A Conversation for Dealing with Being Dumped

here we go...

Post 1

bolderdash

Alright for being 20 years old i do consider myself somewhat of a knowledgeable male in the field of love. However I just had my heart literally DESTROYED 4 days ago by my best friend / soul mate.

Lets back it up...

we'd only been together for 3 and a half months but we spent a very healthy amount of time together and I don't mean healthy as in everyday. The problem with our relationship was that she had just had her heart and soul completely destroyed a month before we began seeing each other and she never took the proper time to grieve and get over it. From the beginning I had been open with presenting my fears of feeling very little security because as amazing as we were together she would always have some sort of wall which she never learned to break down. She was to afraid of being hurt like she had been. So basically it got to the point where she would act like my gf and be intense with me for a day or two at a time and then she would freak out and act oddly for the next 2 days.

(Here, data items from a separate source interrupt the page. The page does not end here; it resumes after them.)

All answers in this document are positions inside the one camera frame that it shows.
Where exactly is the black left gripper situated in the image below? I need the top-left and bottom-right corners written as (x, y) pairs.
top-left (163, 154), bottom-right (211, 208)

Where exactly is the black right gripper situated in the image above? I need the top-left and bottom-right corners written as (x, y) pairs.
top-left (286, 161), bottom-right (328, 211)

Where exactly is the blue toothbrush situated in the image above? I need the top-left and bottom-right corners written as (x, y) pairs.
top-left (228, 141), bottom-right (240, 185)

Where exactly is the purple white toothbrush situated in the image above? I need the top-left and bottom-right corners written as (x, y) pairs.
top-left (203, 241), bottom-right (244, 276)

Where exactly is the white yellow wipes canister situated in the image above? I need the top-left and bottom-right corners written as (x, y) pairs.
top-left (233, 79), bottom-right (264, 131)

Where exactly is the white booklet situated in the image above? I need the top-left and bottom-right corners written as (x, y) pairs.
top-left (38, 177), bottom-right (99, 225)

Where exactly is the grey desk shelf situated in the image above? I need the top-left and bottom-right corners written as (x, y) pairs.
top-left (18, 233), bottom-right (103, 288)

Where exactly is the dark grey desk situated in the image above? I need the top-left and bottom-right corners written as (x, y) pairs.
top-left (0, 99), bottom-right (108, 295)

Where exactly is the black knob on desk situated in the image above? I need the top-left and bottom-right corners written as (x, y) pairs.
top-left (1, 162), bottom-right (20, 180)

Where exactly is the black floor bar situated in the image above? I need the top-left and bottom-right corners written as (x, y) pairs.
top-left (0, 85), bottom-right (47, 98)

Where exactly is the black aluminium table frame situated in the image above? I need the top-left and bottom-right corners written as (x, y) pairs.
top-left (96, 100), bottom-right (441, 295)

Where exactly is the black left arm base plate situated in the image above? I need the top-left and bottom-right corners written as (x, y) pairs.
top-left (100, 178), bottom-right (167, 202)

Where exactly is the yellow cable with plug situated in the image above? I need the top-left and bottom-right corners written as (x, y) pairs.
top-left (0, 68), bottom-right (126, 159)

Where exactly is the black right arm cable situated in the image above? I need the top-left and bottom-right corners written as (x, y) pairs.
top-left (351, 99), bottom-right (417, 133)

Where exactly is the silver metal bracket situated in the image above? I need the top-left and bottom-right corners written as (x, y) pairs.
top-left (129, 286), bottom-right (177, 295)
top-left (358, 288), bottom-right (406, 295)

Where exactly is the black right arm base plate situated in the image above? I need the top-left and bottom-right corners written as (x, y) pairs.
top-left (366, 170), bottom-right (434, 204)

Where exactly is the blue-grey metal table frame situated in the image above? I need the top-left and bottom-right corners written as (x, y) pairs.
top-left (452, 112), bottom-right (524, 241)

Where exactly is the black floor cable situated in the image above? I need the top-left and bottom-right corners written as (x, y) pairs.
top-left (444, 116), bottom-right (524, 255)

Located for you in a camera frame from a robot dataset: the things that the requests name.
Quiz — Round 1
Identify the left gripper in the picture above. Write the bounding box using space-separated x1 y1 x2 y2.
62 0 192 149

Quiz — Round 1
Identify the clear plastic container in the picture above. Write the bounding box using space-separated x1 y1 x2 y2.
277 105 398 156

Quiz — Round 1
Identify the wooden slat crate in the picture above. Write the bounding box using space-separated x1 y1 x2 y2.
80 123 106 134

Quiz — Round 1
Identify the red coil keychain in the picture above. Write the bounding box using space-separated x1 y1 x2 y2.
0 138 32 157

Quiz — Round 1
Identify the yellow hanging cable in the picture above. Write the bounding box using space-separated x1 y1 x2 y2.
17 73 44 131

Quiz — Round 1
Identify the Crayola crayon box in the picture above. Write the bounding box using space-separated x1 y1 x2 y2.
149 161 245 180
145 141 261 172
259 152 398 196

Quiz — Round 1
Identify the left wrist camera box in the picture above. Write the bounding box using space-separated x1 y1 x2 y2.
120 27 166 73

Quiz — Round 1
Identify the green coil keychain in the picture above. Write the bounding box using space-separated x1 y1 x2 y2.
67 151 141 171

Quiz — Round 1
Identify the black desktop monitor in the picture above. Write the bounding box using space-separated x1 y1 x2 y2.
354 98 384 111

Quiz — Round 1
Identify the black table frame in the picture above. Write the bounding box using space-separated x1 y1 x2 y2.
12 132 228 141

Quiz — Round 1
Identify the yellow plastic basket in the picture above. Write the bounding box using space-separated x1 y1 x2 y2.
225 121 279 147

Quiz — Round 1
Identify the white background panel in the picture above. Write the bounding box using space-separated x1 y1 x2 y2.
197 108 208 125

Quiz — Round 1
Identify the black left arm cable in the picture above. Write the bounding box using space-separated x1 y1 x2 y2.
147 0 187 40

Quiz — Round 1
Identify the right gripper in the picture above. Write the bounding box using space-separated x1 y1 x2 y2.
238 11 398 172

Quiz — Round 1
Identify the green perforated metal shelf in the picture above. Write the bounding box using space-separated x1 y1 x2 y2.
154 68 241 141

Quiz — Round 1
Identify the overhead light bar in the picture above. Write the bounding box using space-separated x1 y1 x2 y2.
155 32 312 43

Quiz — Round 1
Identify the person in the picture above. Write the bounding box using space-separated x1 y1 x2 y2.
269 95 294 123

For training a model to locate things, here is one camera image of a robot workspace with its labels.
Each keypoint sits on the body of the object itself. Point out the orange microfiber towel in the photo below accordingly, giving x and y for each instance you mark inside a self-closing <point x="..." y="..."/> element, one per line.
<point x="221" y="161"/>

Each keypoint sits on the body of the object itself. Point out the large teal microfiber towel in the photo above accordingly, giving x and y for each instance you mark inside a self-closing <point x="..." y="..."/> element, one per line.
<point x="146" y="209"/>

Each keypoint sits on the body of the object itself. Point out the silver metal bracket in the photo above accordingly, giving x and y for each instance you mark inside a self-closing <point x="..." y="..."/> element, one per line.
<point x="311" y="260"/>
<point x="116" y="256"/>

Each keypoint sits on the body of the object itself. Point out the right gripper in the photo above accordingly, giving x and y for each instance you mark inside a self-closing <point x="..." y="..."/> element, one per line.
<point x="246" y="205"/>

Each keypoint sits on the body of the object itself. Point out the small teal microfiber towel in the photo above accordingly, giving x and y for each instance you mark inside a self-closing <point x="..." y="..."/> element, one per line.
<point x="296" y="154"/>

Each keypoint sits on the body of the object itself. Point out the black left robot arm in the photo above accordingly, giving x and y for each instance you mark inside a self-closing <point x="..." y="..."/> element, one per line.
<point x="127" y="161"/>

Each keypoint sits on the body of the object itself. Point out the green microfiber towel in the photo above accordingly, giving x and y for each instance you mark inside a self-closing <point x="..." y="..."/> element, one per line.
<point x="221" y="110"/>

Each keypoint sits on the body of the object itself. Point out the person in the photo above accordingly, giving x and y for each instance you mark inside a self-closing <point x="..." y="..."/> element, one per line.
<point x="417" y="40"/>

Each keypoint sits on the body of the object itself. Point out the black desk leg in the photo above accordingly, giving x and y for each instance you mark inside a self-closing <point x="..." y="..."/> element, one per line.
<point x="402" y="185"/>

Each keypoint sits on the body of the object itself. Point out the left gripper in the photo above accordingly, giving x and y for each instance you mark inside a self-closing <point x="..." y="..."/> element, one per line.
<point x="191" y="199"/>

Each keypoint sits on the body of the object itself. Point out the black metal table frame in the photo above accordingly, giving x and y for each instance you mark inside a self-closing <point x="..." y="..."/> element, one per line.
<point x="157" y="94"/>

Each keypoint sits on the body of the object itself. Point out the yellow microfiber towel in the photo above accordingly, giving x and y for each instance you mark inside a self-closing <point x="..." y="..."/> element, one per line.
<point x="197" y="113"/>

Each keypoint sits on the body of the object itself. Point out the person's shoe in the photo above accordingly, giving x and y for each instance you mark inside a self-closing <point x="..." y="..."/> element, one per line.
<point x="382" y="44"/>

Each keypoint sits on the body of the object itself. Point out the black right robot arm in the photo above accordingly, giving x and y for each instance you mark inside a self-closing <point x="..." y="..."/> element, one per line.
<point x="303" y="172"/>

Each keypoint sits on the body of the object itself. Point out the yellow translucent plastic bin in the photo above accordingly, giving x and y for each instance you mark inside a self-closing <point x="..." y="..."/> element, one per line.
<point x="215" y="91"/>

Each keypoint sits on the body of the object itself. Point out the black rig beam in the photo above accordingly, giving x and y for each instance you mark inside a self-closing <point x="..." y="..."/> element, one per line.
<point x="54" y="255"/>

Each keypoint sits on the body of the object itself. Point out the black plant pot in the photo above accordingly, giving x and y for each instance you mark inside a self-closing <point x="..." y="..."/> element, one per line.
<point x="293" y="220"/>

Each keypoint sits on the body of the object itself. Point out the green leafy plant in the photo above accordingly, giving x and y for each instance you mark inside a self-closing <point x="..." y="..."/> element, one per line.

Needless to say this greatly upset me. Perhaps I was selfish in trying to change her and convince her I wouldnt hurt her.... how the hell could she trust me after having the love of her life completely bail on her and from 2,000 miles away over the phone out of the blue. I can definitely see why this happened and am in the process of coming to terms. The problem I am having is that I still want an opportunity to love her and develop the relationship that I've been yearning for my entire life. Even while we were breaking it off she was telling me that nothing hasd changed and that she still felt strongly for me but that she just couldnt give me any more than she was and that it was hurting her to not be able to give me more. I was devastated, walked home in the rain and bought a ticket to kansas from boston and bailed to cry to my best friend. I want so much to be friends with her and i feel like i need her in my life but im just in too much pain right now. I also have conflicting feelings because i know that she is also in great pain and that she never wanted this and if she could open up and have a real relationship and the timing was right she would have. I started as a rebound that turned into something very much real and I'm sure very frightening for her. Now we are both licking our wounds and i know that im miserable and Im assuming she is. Starcrossed lovers from the start and Im doing all i can to get over it however a part of me doesnt want too. I want us to get back together in a healthy environment in which she is ready and able to give her heart to me. Am I praying in vein? all thoughts welcome.